We'll be naked after a while, without leather or flax, and we'll have
scurvy without grain and fruit. We're beaten, unless the gods send us
a miracle. And we're beaten because of what was done at Falga. You can
see how the people feel."
Starke looked at the dark streets and the silent houses leaning on each
other's shoulders, and the mocking lights out in the fog. "Yeah," he
said. "I can see."
"Besides, there's Faolan. I don't know whether he believes your story.
I don't know whether it would matter."
Starke nodded. "But you won't come with me?"
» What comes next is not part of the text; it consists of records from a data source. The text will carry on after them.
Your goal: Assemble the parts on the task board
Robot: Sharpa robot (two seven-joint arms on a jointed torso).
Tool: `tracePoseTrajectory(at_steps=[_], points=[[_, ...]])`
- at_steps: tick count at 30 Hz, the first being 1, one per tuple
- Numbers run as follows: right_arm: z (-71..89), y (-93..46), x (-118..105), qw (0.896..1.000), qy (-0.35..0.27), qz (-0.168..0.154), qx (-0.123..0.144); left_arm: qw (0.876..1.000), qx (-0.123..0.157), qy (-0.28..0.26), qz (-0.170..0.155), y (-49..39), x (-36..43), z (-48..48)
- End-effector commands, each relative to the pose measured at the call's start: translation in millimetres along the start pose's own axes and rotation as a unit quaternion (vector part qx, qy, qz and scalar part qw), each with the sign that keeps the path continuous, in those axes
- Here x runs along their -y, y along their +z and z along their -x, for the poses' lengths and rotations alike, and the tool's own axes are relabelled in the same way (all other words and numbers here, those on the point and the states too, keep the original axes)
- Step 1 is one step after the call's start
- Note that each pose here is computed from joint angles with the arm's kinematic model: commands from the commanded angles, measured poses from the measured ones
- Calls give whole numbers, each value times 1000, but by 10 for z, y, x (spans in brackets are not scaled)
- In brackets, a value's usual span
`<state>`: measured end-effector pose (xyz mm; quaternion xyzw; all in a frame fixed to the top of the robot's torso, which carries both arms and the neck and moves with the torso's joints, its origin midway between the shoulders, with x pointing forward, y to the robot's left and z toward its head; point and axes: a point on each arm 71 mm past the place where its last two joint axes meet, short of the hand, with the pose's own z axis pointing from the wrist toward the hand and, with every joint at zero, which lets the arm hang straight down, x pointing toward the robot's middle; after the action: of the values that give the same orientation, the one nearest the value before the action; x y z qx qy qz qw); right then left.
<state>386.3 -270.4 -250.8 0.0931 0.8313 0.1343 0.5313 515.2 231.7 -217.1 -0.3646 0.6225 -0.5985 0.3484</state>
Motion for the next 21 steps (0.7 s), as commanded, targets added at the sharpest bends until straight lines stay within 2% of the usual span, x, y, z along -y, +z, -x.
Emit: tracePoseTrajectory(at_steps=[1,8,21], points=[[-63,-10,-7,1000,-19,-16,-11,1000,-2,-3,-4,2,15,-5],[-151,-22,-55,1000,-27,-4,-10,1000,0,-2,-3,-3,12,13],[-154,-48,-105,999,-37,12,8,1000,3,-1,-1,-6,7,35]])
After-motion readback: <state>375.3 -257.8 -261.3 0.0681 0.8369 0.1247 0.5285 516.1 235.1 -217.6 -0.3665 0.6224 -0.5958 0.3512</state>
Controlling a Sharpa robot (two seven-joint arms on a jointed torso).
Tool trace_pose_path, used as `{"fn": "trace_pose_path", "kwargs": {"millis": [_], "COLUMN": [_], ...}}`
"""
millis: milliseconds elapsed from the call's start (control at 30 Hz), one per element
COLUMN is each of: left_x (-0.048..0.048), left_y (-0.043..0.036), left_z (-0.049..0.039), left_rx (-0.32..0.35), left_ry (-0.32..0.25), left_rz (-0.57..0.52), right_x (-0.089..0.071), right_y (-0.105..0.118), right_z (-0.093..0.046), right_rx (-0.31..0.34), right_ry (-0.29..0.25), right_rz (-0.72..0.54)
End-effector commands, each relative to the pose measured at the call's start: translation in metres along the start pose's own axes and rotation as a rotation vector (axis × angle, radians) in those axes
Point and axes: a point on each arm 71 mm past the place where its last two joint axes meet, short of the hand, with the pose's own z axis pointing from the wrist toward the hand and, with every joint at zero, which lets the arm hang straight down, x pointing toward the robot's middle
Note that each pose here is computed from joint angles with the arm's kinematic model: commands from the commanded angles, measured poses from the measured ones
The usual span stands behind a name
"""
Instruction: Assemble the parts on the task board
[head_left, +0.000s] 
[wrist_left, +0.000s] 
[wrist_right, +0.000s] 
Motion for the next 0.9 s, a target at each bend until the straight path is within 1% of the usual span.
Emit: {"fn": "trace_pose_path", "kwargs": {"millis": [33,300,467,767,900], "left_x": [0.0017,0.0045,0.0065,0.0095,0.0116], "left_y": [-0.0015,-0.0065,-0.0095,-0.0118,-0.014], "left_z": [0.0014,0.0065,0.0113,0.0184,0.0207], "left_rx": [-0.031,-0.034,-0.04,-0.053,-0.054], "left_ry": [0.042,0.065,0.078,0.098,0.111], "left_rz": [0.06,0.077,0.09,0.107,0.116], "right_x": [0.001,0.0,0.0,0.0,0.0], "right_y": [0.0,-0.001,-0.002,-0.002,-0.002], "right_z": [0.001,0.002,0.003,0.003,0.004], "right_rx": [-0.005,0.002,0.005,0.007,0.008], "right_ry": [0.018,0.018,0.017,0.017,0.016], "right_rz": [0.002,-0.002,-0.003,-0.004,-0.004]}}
She turned away sharply and picked up the candle again. "Are you
coming, Romna?"
The bard nodded. He slung his harp over his shoulder. Beudag held back
the curtain of a small doorway far to the side. Starke went through it
and Romna followed, and Beudag went ahead with the candle. No one spoke.
* * * * *
They went along a narrow passage, past store rooms and armories. They
paused once while Starke chose a knife, and Romna whispered: "Wait!"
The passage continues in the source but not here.